Gather every line of the entries that includes the word "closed".

+ + + + + + +

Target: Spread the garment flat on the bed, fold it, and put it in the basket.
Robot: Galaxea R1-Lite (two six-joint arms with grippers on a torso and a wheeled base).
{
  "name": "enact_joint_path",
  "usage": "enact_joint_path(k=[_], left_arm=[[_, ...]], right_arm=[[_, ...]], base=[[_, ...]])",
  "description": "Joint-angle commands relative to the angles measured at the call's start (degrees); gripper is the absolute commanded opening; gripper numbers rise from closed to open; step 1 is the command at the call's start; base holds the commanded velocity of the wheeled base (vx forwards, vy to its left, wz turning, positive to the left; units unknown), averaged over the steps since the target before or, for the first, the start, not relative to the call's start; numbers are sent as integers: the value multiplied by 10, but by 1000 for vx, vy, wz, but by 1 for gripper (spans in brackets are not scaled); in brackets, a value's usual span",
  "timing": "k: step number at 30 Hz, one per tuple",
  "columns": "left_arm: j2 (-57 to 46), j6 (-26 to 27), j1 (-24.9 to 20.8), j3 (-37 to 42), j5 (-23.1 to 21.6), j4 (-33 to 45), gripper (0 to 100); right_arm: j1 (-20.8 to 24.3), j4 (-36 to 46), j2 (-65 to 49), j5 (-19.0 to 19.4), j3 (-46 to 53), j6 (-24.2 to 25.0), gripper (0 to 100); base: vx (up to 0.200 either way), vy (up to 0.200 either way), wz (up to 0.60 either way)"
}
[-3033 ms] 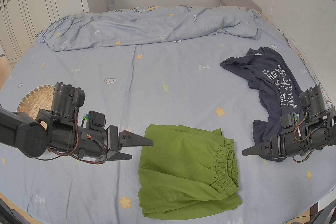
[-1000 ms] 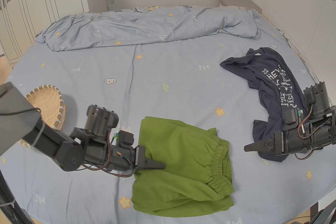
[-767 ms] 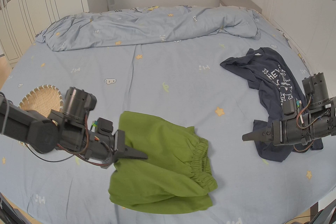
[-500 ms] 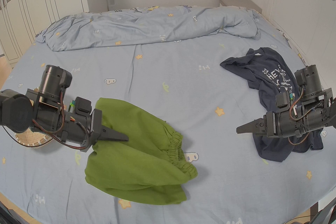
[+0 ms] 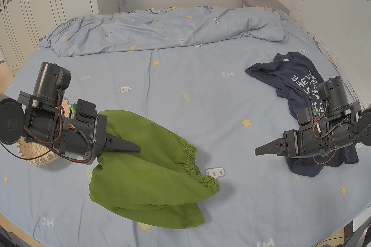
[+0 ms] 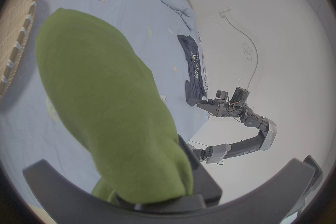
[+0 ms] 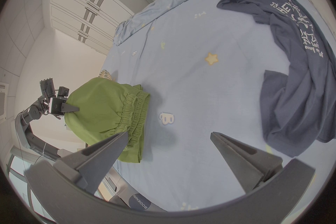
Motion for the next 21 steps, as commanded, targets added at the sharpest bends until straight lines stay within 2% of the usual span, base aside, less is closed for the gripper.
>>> enact_joint_path(k=[1, 7, 21], left_arm=[[-4, 0, -7, 2, 0, 0, 0], [-8, 7, -32, 11, 0, 0, 0], [-10, 25, -51, 26, 1, 1, 0]], right_arm=[[0, -1, 0, 0, 6, 0, 100], [6, -1, -5, 0, 16, 0, 100], [5, -1, -9, 0, 17, 1, 100]], base=[[0, 200, 0], [0, 200, 0], [0, 200, 0]])
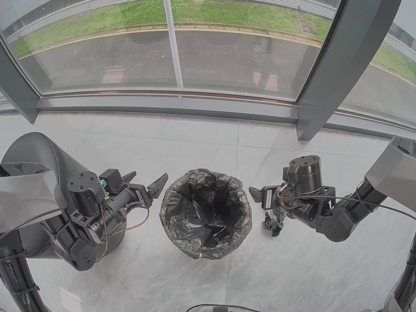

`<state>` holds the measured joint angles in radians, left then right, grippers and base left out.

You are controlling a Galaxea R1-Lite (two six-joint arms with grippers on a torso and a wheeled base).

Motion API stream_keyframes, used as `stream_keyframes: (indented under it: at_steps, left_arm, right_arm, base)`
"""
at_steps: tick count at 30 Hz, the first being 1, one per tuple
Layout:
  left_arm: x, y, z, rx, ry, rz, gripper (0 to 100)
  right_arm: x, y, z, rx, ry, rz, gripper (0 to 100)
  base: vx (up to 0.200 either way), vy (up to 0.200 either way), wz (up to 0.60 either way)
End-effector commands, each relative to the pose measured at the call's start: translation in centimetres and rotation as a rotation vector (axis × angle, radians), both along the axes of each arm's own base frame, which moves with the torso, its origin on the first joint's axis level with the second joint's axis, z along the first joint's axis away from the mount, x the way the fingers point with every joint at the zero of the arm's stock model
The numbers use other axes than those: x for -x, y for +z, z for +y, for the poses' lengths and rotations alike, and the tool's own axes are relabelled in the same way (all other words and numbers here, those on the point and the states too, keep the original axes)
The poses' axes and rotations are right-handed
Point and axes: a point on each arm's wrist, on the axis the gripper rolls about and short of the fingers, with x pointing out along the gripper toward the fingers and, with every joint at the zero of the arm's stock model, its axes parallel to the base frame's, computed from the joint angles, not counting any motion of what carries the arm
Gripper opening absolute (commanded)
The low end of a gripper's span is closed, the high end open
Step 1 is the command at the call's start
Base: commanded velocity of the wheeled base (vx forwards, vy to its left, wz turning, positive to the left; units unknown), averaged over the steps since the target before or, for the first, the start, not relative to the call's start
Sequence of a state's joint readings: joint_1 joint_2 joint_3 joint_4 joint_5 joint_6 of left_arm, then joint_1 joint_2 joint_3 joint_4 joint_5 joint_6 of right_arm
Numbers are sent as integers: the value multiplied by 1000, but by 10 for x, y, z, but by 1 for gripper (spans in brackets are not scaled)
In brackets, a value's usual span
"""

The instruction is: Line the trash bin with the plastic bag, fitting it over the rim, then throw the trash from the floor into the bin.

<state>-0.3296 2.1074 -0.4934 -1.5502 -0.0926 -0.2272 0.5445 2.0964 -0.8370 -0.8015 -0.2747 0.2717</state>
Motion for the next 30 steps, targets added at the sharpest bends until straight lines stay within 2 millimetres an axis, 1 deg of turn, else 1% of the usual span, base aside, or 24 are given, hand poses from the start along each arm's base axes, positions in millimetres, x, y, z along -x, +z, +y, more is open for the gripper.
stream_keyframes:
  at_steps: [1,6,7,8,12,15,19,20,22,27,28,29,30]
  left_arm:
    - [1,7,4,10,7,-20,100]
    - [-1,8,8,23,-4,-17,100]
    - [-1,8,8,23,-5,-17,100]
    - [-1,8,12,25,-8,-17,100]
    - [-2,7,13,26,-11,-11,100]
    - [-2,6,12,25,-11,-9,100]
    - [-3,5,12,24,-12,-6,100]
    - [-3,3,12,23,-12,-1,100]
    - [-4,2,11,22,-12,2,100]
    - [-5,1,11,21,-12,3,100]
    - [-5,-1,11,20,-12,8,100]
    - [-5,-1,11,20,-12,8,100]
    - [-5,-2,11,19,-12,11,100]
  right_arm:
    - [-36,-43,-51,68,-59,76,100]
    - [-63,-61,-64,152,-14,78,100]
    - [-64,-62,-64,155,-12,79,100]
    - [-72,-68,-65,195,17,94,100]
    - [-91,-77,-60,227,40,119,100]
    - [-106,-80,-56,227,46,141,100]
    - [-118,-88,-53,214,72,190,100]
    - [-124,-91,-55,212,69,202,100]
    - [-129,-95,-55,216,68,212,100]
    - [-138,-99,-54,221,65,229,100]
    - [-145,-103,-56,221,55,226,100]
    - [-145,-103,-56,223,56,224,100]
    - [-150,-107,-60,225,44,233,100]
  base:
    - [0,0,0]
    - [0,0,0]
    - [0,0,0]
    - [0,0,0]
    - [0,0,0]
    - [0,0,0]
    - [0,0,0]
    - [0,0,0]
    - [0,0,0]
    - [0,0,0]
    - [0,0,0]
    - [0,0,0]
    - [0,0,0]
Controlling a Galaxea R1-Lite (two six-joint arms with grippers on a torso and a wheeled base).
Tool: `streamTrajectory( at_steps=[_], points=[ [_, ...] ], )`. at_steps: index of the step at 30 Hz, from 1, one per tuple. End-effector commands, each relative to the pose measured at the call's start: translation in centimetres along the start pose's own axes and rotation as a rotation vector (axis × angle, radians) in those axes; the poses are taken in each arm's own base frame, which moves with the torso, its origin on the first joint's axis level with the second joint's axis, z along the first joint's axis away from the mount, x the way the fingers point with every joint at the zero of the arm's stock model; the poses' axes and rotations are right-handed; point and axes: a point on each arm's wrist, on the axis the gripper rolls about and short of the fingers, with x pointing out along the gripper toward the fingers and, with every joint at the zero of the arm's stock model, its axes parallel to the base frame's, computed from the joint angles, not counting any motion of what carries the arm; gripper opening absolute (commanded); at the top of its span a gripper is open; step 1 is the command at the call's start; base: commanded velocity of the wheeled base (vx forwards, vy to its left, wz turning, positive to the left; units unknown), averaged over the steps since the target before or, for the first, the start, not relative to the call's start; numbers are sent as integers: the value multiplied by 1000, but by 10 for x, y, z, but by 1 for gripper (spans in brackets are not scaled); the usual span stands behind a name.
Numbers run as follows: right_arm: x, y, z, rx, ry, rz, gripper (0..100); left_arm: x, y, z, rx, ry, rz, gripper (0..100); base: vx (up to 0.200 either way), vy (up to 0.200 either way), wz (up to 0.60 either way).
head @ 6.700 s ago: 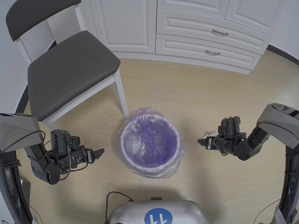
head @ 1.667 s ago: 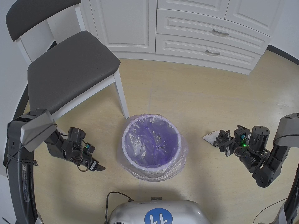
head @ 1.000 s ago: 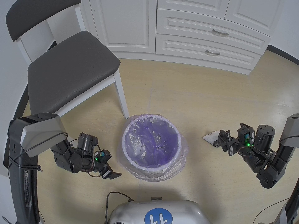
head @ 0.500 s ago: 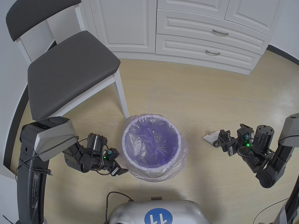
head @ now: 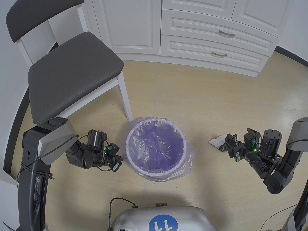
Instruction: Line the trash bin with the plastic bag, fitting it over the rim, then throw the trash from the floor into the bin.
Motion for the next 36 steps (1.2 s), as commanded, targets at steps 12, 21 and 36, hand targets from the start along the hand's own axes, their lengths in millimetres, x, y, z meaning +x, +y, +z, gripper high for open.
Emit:
streamTrajectory(
  at_steps=[12, 21, 36],
  points=[
    [1, -1, 0, -1, -12, -7, 100, 42, 47, 17, -9, 1, 27, 0, 0, 0, 0],
    [4, 1, -4, -4, -4, 19, 100, 55, 38, 16, -17, 37, -31, 0, 0, 0, 0],
    [14, 13, -23, -18, 59, 51, 100, 43, 37, 16, -39, -21, -132, 100, 0, 0, 0]
  ],
)
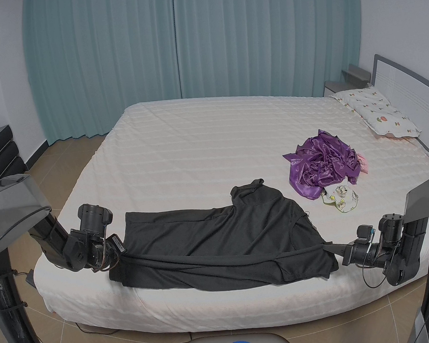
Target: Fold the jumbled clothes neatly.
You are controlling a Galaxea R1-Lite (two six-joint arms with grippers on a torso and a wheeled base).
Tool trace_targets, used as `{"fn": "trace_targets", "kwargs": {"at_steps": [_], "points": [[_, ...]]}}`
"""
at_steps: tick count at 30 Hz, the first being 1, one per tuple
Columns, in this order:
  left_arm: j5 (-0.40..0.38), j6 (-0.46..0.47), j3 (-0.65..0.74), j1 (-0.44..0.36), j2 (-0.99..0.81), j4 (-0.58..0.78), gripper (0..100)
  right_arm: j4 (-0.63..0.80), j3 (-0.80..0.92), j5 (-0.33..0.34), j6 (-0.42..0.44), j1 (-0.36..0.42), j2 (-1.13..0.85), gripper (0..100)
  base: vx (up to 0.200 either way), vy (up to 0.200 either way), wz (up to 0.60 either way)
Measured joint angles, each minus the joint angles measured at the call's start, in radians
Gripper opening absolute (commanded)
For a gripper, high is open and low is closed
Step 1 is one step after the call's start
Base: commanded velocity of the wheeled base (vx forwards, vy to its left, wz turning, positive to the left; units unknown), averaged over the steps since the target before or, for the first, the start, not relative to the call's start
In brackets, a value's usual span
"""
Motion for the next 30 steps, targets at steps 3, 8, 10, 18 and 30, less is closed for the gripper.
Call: {"fn": "trace_targets", "kwargs": {"at_steps": [3, 8, 10, 18, 30], "points": [[0.000, -0.001, -0.046, 0.000, 0.041, -0.001, 0, 0.000, -0.036, -0.023, 0.048, 0.006, 0.017, 0, 0.000, 0.000, 0.00], [0.000, -0.002, -0.085, 0.000, 0.080, 0.027, 0, 0.000, -0.065, -0.031, 0.066, 0.009, 0.029, 0, 0.000, 0.000, 0.00], [0.000, -0.005, -0.091, 0.000, 0.086, 0.048, 0, 0.000, -0.065, -0.030, 0.068, 0.008, 0.028, 0, 0.000, 0.000, 0.00], [-0.016, -0.033, -0.066, 0.006, 0.024, 0.117, 0, 0.000, -0.008, -0.017, 0.070, -0.008, -0.019, 0, 0.000, 0.000, 0.00], [-0.149, -0.028, 0.060, 0.006, -0.264, 0.371, 0, 0.000, 0.178, 0.036, 0.059, -0.046, -0.172, 0, 0.000, 0.000, 0.00]]}}
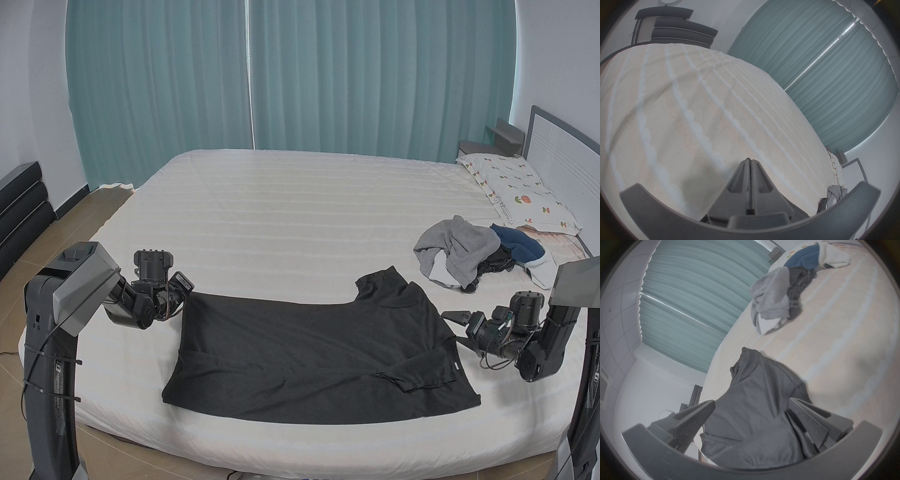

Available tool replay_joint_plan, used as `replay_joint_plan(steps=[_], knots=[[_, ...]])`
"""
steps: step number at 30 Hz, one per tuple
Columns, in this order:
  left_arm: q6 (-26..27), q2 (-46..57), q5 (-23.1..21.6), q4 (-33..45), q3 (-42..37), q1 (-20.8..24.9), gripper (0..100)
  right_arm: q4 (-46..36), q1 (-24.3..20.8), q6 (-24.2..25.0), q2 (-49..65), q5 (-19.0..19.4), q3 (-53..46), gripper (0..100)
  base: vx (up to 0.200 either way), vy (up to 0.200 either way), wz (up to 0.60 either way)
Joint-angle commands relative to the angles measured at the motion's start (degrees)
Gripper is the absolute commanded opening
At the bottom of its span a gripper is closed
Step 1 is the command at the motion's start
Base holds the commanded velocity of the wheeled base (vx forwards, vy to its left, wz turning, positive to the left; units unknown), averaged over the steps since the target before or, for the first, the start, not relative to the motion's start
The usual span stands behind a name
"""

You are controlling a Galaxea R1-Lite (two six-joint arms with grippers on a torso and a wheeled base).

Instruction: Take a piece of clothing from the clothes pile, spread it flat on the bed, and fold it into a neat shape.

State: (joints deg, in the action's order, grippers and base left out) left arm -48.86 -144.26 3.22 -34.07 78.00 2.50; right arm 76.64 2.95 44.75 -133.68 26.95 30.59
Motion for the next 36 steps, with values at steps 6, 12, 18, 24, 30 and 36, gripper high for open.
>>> replay_joint_plan(steps=[6, 12, 18, 24, 30, 36], knots=[[-0.5, 0.9, -0.8, -0.1, -1.8, -0.1, 0, -30.4, -7.8, -6.3, -4.2, -12.7, 35.0, 100, 0.000, 0.000, 0.00], [-0.5, 0.8, -0.9, -0.1, -2.1, 0.0, 0, -41.5, -8.3, -13.1, -12.1, -19.7, 51.1, 100, 0.000, 0.000, 0.00], [-0.4, 0.8, -1.0, -0.1, -2.2, 0.0, 0, -48.6, -9.0, -13.4, -18.5, -22.6, 62.6, 100, 0.000, 0.000, 0.00], [-0.4, 0.7, -1.0, -0.2, -2.4, 0.0, 0, -49.7, -9.4, -13.3, -21.7, -23.2, 68.1, 100, 0.000, 0.000, 0.00], [-0.4, 0.7, -1.0, -0.2, -2.5, 0.0, 0, -49.9, -9.5, -13.0, -22.9, -24.1, 70.6, 100, 0.000, 0.000, 0.00], [-0.4, 0.7, -1.0, -0.2, -2.4, 0.0, 0, -49.9, -9.5, -12.7, -23.7, -25.0, 72.2, 100, 0.000, 0.000, 0.00]])
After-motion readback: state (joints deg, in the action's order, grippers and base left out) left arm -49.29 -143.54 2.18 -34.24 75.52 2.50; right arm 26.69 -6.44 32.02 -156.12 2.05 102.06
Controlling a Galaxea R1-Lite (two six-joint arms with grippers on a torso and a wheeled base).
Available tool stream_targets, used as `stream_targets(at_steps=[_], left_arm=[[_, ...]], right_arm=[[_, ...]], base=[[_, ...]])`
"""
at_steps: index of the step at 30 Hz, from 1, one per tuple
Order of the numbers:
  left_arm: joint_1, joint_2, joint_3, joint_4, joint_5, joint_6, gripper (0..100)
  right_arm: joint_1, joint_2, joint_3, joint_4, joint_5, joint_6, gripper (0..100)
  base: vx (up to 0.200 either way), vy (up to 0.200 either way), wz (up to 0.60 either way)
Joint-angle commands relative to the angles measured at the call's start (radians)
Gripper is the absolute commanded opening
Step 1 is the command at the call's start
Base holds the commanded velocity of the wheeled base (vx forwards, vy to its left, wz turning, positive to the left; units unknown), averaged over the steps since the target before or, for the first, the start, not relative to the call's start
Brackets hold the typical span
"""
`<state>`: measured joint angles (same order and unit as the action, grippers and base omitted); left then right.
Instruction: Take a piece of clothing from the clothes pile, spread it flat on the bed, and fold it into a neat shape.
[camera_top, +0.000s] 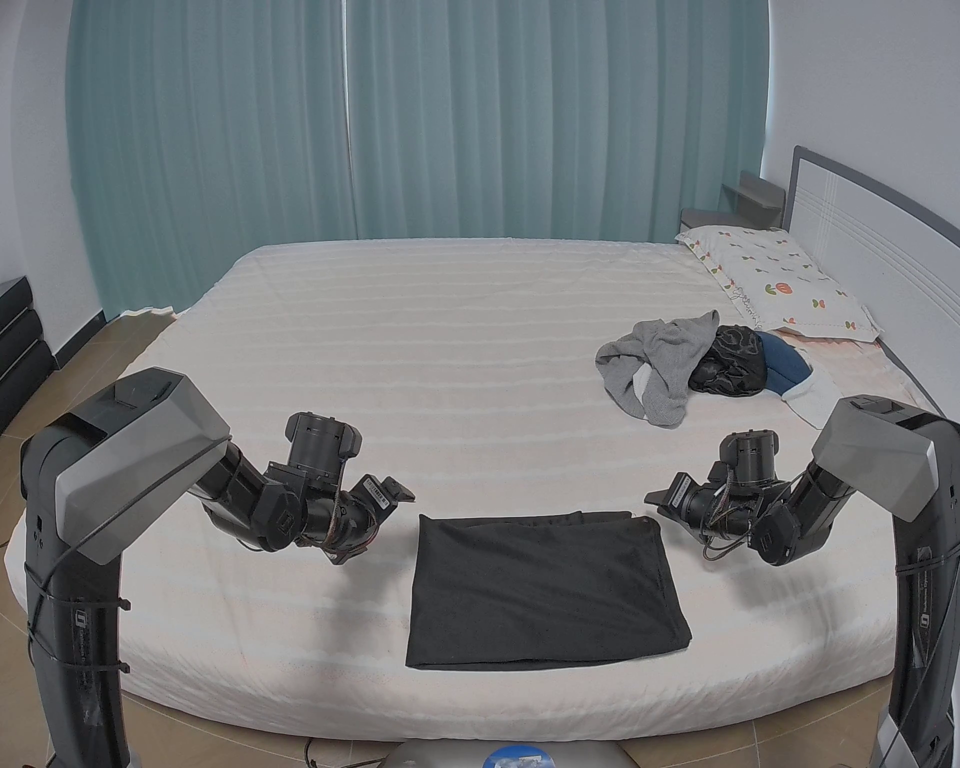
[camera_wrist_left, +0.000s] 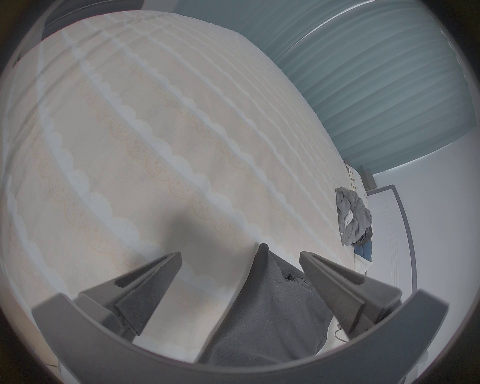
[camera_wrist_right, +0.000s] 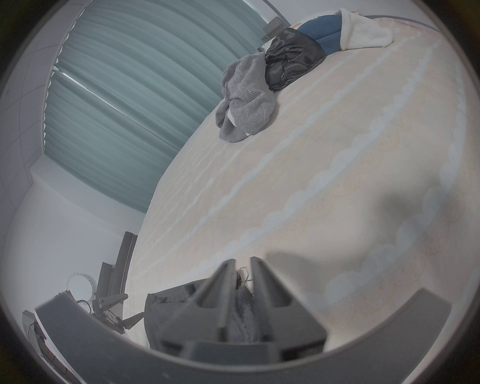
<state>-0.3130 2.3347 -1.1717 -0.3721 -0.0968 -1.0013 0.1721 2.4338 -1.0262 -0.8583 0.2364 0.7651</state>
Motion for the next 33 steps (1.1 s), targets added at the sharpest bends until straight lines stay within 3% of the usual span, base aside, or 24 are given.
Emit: stream_targets(at_steps=[1,9,10,33], left_arm=[[0.0,0.003,0.0,-0.001,0.0,0.0,100],[0.0,0.003,0.0,-0.001,0.0,0.0,100],[0.0,0.003,0.0,-0.001,0.0,0.0,100],[-0.02,0.022,-0.013,-0.001,0.006,0.064,100]], right_arm=[[0.012,-0.024,0.011,0.001,0.006,0.019,100],[0.026,-0.029,0.035,0.008,0.067,0.048,100],[0.027,-0.027,0.038,0.008,0.069,0.048,0],[-0.023,-0.047,0.024,0.031,0.057,0.045,0]], base=[[0.0,0.0,0.0],[0.0,0.0,0.0],[0.0,0.0,0.0],[0.0,0.0,0.0]])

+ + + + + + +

== Task output ==
  "description": "Joint-angle commands relative to the angles measured at the call's start (degrees); gripper is the absolute commanded opening; gripper numbers rise from closed to open; step 1 is the command at the call's start; base holds the commanded velocity of the wheeled base (vx forwards, vy to its left, wz turning, positive to the left; units unknown), averaged over the steps since the target before or, for the first, the start, not relative to the call's start; numbers are sent as integers: the value multiplied by 10, but by 1000 for vx, vy, wz, but by 1 for gripper (spans in brackets are not scaled); in brackets, a value's usual span",
Motion for the next 21 steps, as commanded, targets added at the sharpest bends until straight lines stay within 2% of the usual span, base aside, less is closed for the gripper.
The low end of a gripper's span is closed, the high end open
For a gripper, high is open and low is closed
Motion for the next 30 steps, targets at steps 3, 8, 10, 18 and 30, less is closed for the gripper.
At the bottom of its span a gripper is closed

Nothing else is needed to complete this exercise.